### ASSIGNED TASK
In the entries below, find each line where the word "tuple" appears and give only the total count of such lines.

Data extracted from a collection

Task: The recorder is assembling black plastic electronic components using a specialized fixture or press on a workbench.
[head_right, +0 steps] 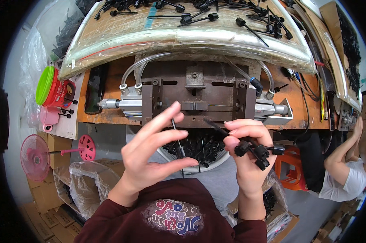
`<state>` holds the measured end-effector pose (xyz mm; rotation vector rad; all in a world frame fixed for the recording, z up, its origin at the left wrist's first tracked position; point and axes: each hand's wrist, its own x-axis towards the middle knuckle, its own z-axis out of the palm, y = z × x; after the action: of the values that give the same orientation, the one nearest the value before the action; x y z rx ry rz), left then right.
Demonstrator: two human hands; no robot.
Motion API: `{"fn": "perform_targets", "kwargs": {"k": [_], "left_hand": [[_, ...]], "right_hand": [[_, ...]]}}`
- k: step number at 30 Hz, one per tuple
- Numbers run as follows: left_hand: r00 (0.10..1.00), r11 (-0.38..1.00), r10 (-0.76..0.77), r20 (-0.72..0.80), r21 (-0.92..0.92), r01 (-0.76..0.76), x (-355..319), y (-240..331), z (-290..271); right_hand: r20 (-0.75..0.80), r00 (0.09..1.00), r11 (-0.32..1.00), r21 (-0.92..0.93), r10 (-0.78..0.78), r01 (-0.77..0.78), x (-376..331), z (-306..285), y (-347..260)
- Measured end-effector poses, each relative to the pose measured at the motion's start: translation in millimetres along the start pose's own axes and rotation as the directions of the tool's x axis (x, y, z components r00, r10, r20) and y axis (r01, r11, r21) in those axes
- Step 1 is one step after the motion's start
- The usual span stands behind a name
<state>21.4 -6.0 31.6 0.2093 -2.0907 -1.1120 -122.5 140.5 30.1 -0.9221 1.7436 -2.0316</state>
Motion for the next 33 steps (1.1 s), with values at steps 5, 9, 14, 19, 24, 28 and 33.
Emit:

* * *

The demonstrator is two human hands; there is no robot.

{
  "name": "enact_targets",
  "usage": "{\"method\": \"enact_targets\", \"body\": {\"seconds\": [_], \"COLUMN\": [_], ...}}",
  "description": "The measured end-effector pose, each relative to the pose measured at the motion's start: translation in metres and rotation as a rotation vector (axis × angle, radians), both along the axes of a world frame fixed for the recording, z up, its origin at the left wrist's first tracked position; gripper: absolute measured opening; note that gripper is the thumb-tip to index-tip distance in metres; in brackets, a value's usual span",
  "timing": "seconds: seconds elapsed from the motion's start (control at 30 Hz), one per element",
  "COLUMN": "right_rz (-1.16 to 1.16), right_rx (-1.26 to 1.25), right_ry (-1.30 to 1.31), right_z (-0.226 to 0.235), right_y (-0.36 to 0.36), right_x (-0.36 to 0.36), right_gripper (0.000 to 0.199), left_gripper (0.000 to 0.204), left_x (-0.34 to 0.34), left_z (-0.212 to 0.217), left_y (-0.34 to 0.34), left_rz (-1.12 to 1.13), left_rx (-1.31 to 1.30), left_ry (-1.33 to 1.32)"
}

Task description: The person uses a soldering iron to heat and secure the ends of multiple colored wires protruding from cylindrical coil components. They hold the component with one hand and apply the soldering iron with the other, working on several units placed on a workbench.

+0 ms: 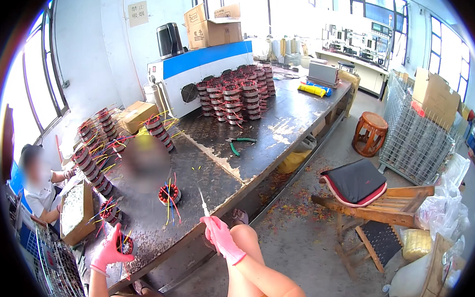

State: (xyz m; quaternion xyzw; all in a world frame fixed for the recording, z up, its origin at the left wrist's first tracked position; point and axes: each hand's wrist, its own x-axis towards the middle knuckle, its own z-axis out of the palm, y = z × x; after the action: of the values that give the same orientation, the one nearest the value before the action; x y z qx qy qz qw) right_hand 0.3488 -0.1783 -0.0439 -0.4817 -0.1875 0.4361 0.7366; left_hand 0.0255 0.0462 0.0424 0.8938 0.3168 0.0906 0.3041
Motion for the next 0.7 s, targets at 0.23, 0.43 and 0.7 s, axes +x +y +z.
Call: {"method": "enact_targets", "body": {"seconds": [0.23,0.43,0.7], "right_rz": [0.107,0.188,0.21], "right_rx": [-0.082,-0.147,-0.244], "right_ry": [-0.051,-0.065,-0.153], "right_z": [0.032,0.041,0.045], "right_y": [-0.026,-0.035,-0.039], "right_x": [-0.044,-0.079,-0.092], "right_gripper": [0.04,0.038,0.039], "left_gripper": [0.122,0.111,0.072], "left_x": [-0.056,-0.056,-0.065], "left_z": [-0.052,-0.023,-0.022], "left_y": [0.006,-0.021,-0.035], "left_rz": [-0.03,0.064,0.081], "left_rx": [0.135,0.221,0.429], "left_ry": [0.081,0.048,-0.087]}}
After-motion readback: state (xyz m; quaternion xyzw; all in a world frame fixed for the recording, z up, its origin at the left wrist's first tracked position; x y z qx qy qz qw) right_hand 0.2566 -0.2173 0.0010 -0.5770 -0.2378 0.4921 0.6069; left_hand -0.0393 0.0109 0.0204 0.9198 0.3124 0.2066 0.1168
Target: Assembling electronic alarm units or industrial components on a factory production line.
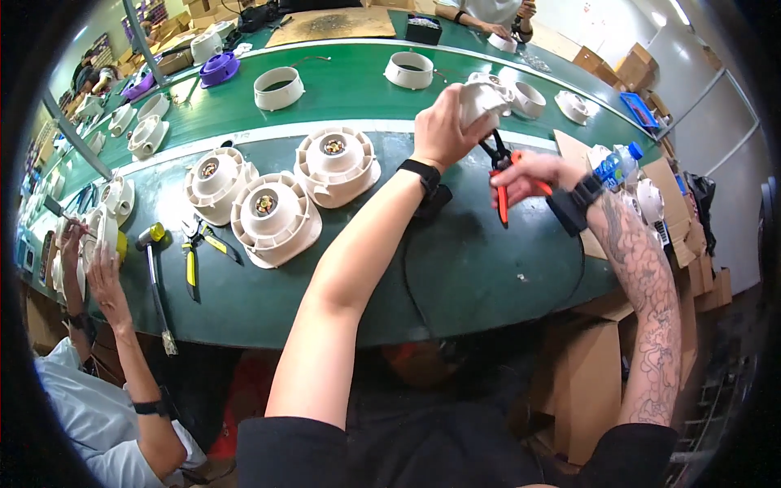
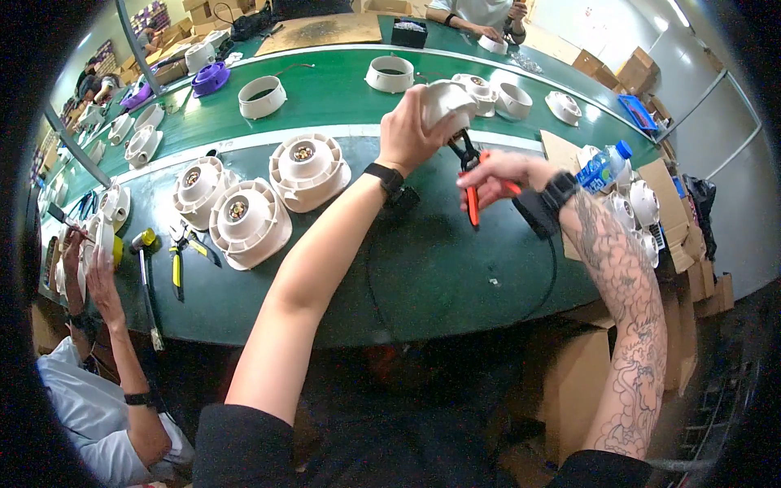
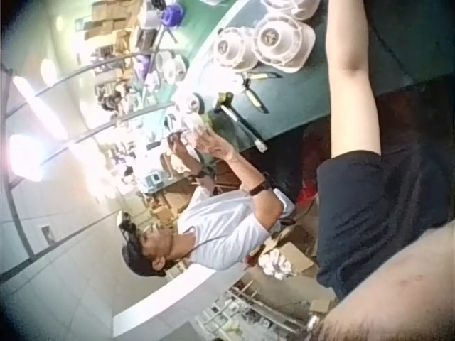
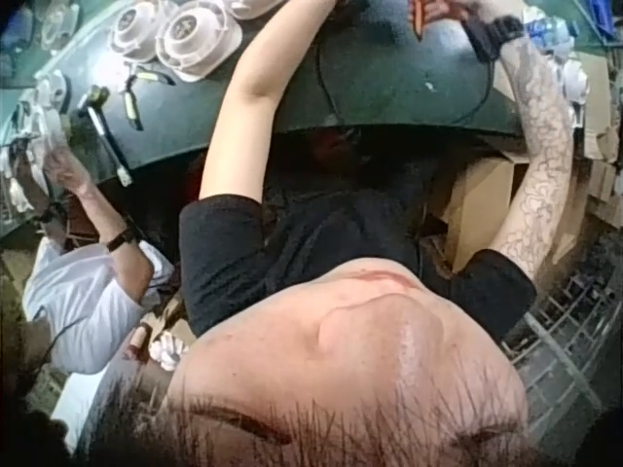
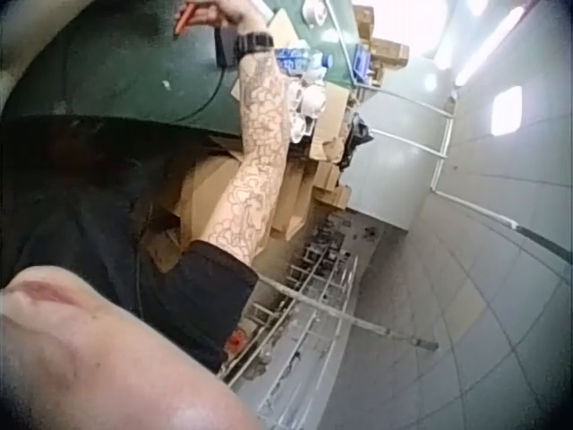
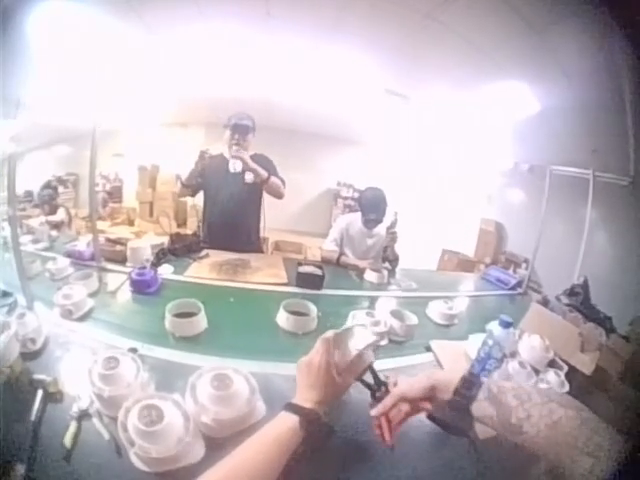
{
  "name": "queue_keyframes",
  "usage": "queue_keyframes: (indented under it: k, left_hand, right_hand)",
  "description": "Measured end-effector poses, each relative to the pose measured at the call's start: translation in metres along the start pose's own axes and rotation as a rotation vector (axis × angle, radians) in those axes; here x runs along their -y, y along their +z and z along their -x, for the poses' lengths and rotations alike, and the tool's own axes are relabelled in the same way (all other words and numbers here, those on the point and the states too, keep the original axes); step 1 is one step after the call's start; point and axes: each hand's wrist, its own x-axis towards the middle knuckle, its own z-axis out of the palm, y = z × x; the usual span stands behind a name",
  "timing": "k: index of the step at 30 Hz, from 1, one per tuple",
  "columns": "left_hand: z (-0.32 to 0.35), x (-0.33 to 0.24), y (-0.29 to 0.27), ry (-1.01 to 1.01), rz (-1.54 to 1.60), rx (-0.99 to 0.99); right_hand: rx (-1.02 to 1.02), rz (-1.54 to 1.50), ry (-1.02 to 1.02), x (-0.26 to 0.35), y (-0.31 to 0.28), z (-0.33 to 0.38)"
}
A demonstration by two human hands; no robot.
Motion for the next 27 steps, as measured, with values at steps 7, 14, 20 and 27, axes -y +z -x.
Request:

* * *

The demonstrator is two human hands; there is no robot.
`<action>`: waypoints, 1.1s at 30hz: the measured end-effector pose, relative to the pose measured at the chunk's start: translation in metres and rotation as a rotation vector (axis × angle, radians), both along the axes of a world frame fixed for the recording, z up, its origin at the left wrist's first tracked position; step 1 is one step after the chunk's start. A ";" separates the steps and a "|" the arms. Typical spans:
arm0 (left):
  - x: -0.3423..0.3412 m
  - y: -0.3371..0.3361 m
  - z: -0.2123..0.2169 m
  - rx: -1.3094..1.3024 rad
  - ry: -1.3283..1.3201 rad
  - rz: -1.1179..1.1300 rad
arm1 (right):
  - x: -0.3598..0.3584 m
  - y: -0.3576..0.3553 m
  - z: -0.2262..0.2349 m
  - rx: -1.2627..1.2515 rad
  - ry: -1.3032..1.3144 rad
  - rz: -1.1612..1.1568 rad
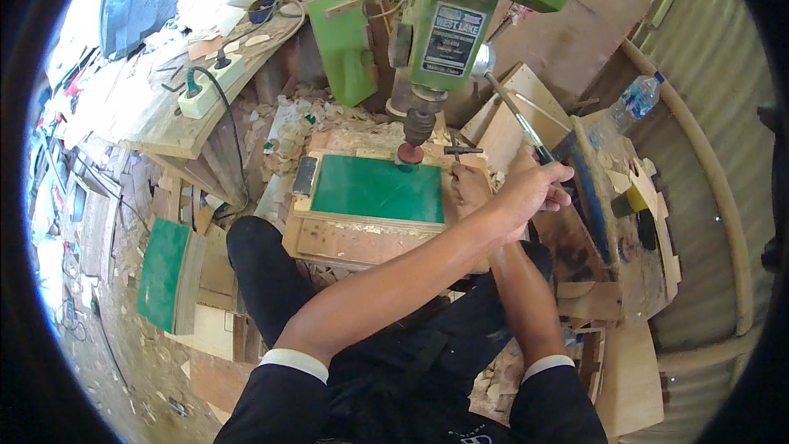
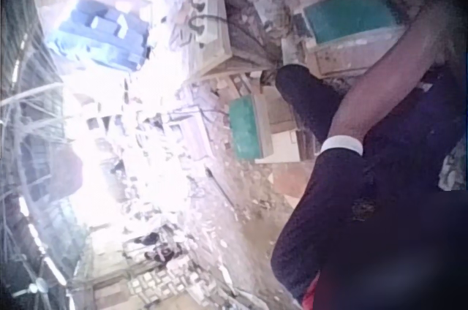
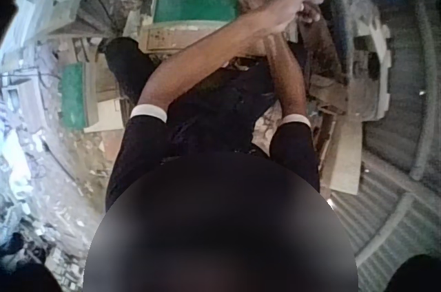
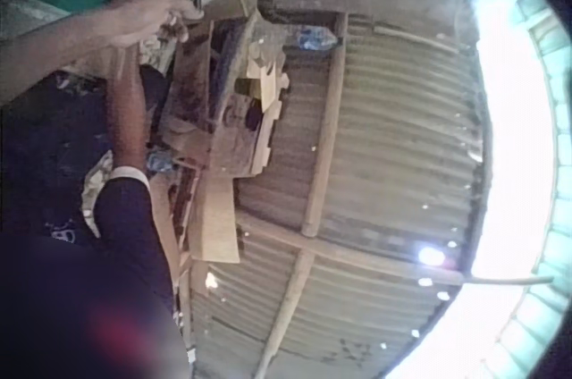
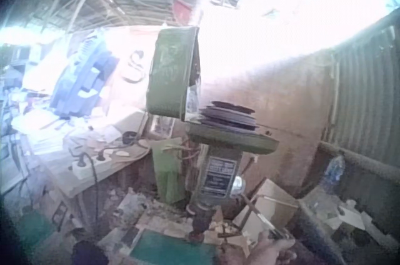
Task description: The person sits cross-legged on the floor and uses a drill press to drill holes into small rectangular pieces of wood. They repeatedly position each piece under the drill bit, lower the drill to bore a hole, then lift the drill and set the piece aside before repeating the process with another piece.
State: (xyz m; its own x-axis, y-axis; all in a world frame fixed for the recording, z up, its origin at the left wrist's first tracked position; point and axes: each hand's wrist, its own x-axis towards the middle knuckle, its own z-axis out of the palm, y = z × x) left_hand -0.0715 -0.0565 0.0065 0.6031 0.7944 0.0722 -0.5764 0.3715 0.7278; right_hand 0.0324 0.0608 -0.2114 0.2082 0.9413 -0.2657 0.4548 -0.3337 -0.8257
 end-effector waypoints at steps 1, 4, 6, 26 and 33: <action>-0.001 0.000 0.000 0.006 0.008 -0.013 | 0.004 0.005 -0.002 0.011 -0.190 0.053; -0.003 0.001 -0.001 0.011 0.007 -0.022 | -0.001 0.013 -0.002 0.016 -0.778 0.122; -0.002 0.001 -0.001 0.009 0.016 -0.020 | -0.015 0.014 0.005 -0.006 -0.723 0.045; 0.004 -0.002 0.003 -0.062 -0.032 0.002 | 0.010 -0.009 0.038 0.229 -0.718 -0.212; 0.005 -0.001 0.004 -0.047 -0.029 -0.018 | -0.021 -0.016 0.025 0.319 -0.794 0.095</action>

### OUTPUT OF THE TASK
2